‘Lean on Pete’: A Boy, a Horse and the Search for Love✮✮✮✮

Horse lovers and the parents of horse-loving kids, be forewarned. This is not a Disney contemporary fairytale and the trail “Lean on Pete” takes wanders far off the Hallmark movie route of tears and cheers. There is a happy ending but death and violence come before it for the 15-year-old Charlie.

Charlie has just moved from Spokane, Washington to Portland. He carries with him a football trophy. He must have been an upcoming king of the high school society just a few months prior. Now he lives in a dump where the furniture and appliances have seen better days and are still covered with those memories in dirt. The refrigerator contains only beer and cereal. The cereal is there to prevent cockroaches from having a party.

Charlie lives with his father who has brought his latest sexual partner home. She’s married and has gotten up early enough to get groceries and cook breakfast. She and Charlie’s father have to get to work. Charlie runs to keep in shape, wearing a precious t-shirt that reminds him of the high school he left but his shorts and shoes tell us that not a lot of attention has been paid to his clothing or his future.  On his run, we see that the two live in an area without sidewalks, in a mixed-use area on the border of poverty, near manufacturers and car junk yards and, more importantly, a run-down racetrack.

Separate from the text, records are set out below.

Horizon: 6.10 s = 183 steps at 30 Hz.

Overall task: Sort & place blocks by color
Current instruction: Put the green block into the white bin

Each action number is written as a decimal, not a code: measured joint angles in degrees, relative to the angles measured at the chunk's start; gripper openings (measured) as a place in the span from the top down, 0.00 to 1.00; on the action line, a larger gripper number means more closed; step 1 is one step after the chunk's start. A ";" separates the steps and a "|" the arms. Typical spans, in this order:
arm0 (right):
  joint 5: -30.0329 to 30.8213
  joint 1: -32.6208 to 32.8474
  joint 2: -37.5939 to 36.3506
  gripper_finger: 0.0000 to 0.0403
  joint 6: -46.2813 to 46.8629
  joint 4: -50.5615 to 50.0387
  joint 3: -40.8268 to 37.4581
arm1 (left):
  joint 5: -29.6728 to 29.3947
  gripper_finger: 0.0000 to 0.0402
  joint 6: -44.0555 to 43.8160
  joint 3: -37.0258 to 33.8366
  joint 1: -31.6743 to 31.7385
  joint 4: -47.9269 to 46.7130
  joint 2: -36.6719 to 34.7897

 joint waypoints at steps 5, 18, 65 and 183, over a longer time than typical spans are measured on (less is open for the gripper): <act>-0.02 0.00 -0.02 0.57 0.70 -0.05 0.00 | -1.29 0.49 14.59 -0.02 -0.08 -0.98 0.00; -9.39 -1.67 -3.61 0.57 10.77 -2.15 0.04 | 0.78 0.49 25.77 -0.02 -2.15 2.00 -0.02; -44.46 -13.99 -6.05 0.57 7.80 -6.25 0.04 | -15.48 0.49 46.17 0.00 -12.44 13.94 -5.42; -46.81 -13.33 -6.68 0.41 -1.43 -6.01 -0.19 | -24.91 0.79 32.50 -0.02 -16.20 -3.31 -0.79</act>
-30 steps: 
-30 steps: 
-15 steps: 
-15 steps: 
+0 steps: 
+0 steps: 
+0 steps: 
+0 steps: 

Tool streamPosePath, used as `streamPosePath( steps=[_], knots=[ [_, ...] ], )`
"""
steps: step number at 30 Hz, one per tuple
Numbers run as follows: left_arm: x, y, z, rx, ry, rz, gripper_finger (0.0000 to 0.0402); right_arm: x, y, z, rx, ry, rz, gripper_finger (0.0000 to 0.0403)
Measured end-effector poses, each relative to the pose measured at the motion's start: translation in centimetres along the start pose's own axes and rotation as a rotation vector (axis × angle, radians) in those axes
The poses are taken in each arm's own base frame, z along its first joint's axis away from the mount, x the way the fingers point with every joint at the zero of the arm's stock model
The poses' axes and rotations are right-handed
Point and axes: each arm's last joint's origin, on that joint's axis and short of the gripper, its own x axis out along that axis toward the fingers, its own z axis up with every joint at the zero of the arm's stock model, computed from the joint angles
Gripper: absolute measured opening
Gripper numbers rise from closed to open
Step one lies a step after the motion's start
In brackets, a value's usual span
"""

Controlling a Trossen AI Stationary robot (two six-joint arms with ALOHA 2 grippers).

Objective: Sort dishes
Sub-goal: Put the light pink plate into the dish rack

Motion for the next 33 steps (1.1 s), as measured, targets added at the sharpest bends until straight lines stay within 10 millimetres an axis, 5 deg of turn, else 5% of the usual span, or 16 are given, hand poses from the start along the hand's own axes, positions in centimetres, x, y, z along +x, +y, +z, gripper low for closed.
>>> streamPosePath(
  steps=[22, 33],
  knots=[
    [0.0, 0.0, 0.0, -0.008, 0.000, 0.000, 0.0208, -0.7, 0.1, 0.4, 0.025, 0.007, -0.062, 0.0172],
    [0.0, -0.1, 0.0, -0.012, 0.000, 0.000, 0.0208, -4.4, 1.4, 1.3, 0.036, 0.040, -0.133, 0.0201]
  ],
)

A cursing older man ends up changing Charlie’s life. Charlie begins to earn money at the track, but the old man, Del Montgomery (Steve Buscemi), doesn’t race thoroughbreds; he races quarter horses. The runs are short and the span of of a race horse’s career even shorter. Del is on the scuzzy end of the racing world hierarchy. He uses a much damaged jockey (Chloë Sevigny) who supports herself waitressing.

Pete is one of Del’s horses because the other wasn’t easy-going. Pete’s problem is that he’s sweet and doesn’t have a killer instinct. Charlie suddenly finds alone and that Pete is tagged for slaughter. He sets out to save Pete and find his only living relative.

This is a heartbreaking story that doesn’t turn out how you’d wish, but should make you think twice about homelessness and the kind of family you may or may not have.